Write out word for word each line of the records, beginning at the first and stopping after the line with "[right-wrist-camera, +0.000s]". Leave the pictures out.

========================================

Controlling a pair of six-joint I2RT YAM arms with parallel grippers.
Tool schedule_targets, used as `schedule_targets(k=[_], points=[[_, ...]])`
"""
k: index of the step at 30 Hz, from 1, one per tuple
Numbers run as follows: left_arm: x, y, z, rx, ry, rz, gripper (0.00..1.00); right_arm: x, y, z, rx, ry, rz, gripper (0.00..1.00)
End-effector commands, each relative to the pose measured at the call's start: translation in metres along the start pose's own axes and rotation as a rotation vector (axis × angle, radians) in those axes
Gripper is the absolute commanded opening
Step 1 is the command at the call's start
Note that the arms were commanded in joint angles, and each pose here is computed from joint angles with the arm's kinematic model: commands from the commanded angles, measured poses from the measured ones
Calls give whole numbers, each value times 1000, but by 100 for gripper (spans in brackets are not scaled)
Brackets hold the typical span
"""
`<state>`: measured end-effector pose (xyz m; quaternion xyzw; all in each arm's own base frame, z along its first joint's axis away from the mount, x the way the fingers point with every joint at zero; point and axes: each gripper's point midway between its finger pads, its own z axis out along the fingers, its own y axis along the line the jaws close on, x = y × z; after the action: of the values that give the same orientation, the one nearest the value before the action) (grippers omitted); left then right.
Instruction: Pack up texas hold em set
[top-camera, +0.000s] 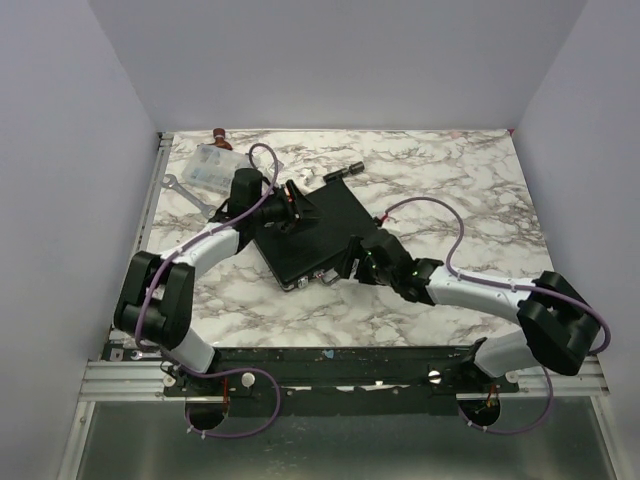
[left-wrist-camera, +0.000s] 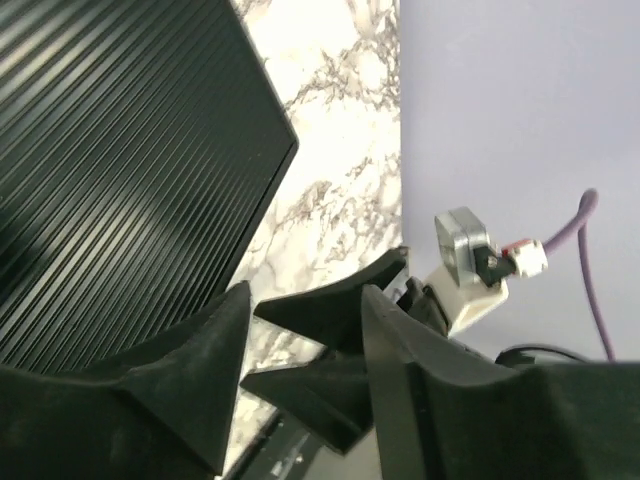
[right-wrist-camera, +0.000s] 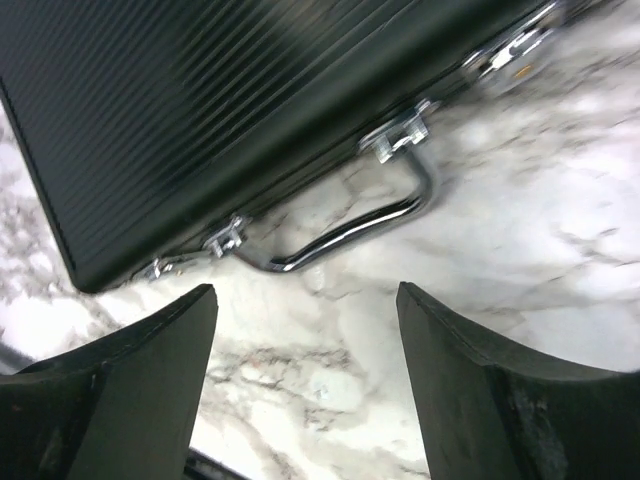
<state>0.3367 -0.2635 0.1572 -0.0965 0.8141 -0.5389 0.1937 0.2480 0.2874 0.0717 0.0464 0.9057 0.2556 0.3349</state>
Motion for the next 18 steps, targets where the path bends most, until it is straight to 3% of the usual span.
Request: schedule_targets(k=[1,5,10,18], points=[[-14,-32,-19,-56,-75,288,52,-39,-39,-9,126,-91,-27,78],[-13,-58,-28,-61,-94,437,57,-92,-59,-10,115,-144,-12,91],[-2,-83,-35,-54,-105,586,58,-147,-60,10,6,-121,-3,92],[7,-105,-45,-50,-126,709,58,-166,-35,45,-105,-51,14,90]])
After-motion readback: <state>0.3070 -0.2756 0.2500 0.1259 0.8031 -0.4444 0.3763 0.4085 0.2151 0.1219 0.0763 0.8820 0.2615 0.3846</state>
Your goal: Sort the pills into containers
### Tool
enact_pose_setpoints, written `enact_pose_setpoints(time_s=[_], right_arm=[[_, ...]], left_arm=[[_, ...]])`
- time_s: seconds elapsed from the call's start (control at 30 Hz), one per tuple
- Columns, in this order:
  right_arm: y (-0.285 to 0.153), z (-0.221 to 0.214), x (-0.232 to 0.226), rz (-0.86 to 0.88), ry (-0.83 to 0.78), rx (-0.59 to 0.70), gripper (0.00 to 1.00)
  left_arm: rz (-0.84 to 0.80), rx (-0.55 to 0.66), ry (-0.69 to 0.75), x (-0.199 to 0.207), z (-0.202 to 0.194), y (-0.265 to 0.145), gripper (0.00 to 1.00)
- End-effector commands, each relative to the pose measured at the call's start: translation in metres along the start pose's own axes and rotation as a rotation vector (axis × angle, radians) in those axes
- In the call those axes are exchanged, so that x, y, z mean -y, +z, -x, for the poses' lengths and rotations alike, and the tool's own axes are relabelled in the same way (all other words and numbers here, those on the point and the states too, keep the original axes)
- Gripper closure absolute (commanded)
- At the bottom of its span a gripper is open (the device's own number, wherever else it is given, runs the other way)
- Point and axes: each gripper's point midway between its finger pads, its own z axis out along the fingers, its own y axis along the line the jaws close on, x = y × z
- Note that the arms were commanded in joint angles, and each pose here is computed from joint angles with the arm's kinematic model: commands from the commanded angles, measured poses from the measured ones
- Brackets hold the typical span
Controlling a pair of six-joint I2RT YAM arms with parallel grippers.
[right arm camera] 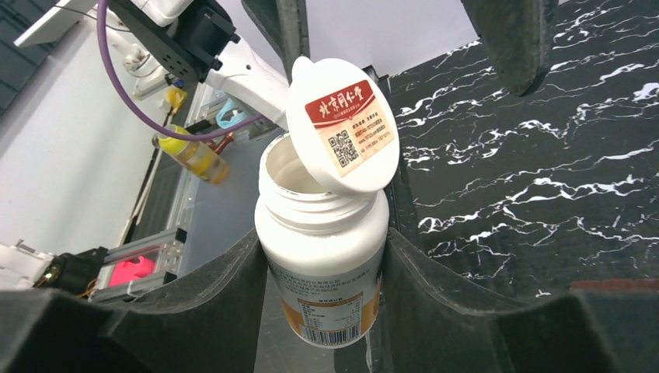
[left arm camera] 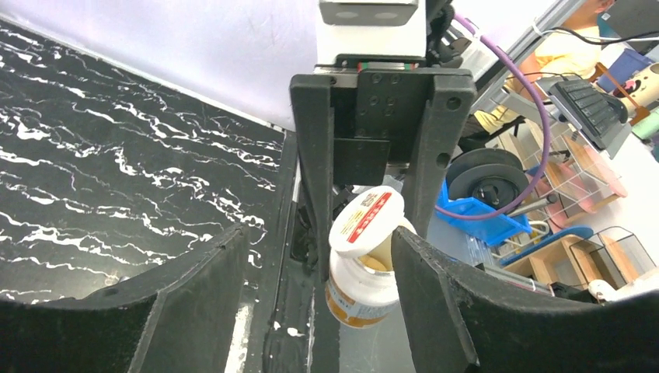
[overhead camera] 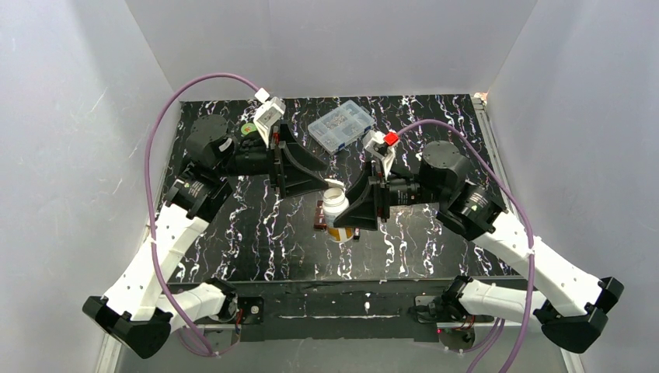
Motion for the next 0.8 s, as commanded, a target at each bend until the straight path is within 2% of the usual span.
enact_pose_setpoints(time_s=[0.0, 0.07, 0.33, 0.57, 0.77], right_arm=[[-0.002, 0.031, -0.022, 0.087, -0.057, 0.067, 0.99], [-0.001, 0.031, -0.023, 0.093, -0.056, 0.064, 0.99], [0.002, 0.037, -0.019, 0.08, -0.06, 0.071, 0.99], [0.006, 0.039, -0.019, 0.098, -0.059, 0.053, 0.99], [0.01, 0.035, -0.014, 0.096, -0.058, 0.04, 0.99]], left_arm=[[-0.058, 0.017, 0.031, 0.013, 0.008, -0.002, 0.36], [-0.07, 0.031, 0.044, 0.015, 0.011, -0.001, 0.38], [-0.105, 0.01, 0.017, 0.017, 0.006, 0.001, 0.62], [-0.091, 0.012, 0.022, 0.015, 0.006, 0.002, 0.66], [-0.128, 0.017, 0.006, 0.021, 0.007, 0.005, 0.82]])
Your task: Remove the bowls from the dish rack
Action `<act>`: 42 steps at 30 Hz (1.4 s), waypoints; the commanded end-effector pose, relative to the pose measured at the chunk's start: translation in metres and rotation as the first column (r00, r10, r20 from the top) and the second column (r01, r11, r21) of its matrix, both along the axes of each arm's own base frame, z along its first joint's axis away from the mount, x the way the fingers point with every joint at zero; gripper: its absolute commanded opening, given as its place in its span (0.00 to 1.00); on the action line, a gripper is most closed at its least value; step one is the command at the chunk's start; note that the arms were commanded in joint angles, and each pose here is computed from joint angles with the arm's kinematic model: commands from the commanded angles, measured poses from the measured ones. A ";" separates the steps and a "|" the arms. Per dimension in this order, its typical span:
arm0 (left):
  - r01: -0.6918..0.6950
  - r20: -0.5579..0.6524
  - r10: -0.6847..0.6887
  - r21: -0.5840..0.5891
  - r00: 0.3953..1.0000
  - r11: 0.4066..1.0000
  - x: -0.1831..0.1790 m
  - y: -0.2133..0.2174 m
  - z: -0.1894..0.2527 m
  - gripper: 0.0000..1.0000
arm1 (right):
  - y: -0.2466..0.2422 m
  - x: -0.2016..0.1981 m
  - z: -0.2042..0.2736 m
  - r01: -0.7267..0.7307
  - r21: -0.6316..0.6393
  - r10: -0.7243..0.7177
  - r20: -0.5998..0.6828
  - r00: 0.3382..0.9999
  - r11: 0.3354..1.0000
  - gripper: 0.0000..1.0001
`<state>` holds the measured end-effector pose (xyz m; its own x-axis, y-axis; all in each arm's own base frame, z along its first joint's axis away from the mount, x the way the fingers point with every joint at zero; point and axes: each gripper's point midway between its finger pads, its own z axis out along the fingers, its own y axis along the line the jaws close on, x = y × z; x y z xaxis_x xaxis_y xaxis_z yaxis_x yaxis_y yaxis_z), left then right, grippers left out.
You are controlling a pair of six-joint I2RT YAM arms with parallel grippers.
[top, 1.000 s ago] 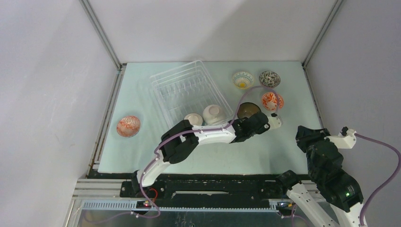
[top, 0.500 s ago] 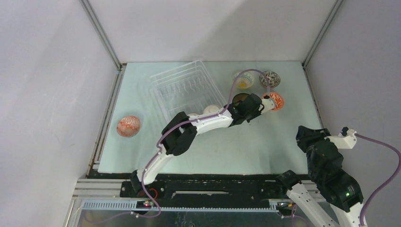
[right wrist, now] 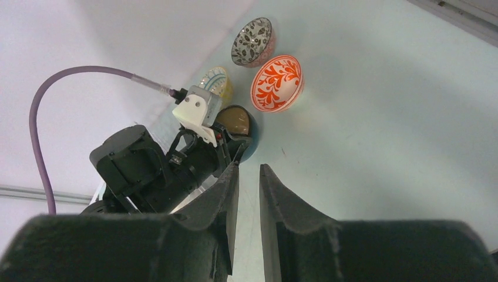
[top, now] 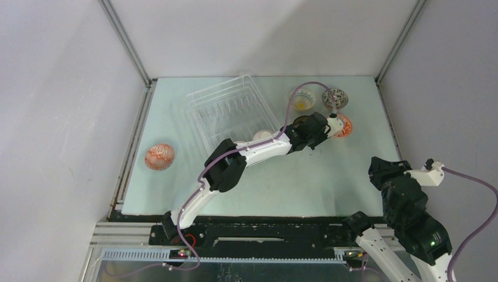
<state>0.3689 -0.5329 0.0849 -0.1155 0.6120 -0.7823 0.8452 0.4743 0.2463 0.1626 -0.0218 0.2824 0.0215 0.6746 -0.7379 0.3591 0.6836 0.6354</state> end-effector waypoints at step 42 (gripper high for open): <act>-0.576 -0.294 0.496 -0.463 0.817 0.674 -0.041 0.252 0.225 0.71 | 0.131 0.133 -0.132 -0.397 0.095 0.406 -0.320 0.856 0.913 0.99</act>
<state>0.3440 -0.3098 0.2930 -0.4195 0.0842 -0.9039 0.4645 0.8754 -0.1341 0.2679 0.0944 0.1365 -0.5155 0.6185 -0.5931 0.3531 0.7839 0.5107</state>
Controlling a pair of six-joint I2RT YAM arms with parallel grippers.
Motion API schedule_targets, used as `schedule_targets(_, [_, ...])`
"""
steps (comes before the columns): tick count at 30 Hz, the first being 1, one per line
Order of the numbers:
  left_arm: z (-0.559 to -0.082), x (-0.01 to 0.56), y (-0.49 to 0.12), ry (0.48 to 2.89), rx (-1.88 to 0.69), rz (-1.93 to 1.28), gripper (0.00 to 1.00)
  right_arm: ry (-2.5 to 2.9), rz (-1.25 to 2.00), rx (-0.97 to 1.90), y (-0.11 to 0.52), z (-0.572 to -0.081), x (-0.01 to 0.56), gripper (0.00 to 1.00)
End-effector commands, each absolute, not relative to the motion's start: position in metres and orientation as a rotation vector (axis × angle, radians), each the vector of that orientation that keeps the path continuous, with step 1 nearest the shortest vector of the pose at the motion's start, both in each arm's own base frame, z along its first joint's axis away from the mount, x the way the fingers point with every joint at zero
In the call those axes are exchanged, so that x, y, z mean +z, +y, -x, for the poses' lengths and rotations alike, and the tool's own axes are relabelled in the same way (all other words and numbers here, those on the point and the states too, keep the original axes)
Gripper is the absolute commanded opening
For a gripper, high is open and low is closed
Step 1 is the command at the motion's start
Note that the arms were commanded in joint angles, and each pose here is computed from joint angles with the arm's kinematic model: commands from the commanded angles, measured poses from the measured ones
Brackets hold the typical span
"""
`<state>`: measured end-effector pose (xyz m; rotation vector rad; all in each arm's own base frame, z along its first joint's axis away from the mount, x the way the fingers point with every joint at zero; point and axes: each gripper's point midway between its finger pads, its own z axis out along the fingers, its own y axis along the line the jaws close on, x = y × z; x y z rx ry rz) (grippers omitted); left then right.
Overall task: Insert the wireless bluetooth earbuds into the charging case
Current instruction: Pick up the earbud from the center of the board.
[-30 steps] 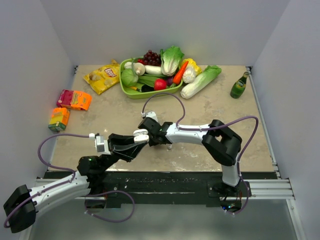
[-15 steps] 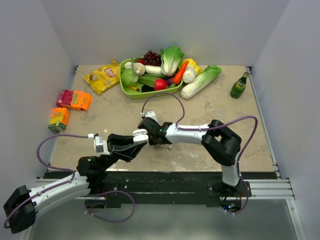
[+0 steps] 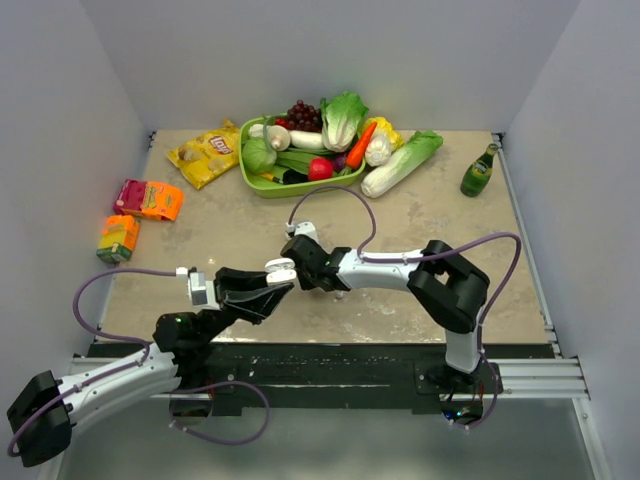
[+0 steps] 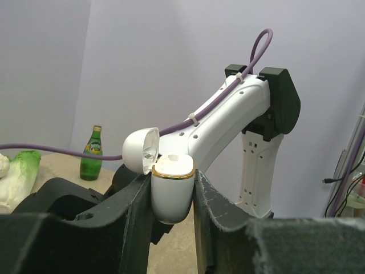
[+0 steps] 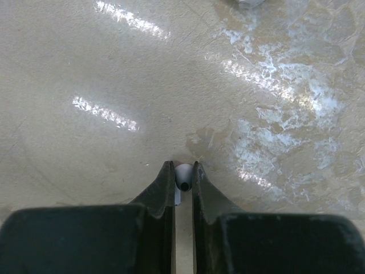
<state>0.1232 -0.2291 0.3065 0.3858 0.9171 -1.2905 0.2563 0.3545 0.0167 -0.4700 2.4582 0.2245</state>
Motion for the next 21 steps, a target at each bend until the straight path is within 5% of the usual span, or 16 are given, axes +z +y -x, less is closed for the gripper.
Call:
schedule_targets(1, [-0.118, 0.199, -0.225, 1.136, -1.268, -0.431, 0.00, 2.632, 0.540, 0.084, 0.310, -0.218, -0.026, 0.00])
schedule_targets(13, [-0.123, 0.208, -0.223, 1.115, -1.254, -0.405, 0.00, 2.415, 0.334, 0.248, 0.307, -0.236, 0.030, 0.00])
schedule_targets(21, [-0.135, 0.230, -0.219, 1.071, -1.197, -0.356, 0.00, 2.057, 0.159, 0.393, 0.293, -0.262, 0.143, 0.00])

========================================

— SOLUTION FOR THIS PROBLEM —
Controlling a pair of six-joint I2RT YAM arms with parallel grippers.
Tool schedule_targets, used as `schedule_targets(k=[_], points=[[_, ...]])`
"""
k: index of the step at 30 Hz, from 1, one per tuple
Numbers run as follows: left_arm: x, y, z, rx, ry, rz, gripper (0.00..1.00); right_arm: x, y, z, rx, ry, rz, gripper (0.00..1.00)
End-effector commands, each relative to the pose measured at the call's start: translation in metres along the start pose's own axes and rotation as a rotation vector (axis × angle, radians) in those axes
Gripper is the absolute commanded opening
Step 1 is the command at the call's start
Note that the arms were commanded in joint angles, and each pose here is computed from joint angles with the arm's kinematic model: commands from the commanded angles, measured poses from the measured ones
Calls give whole numbers, each value times 1000, but by 100 for gripper (spans in brackets are not scaled)
Brackets hold the typical span
"""
`<state>`: measured end-effector pose (xyz m; quaternion xyzw; all in each arm's own base frame, z along its first joint's axis away from the mount, x the way the fingers point with every joint at zero; point and axes: each gripper's point midway between its finger pads, its own z axis out along the fingers, its own y axis along the line the jaws close on, x = y × z; after the action: of the values that give the same orientation, the one nearest the value before the action) (grippers omitted); left then right.
Instruction: Pack up texas hold em set
[top-camera, +0.000s] 
[left-wrist-camera, +0.000s] 
[right-wrist-camera, +0.000s] 

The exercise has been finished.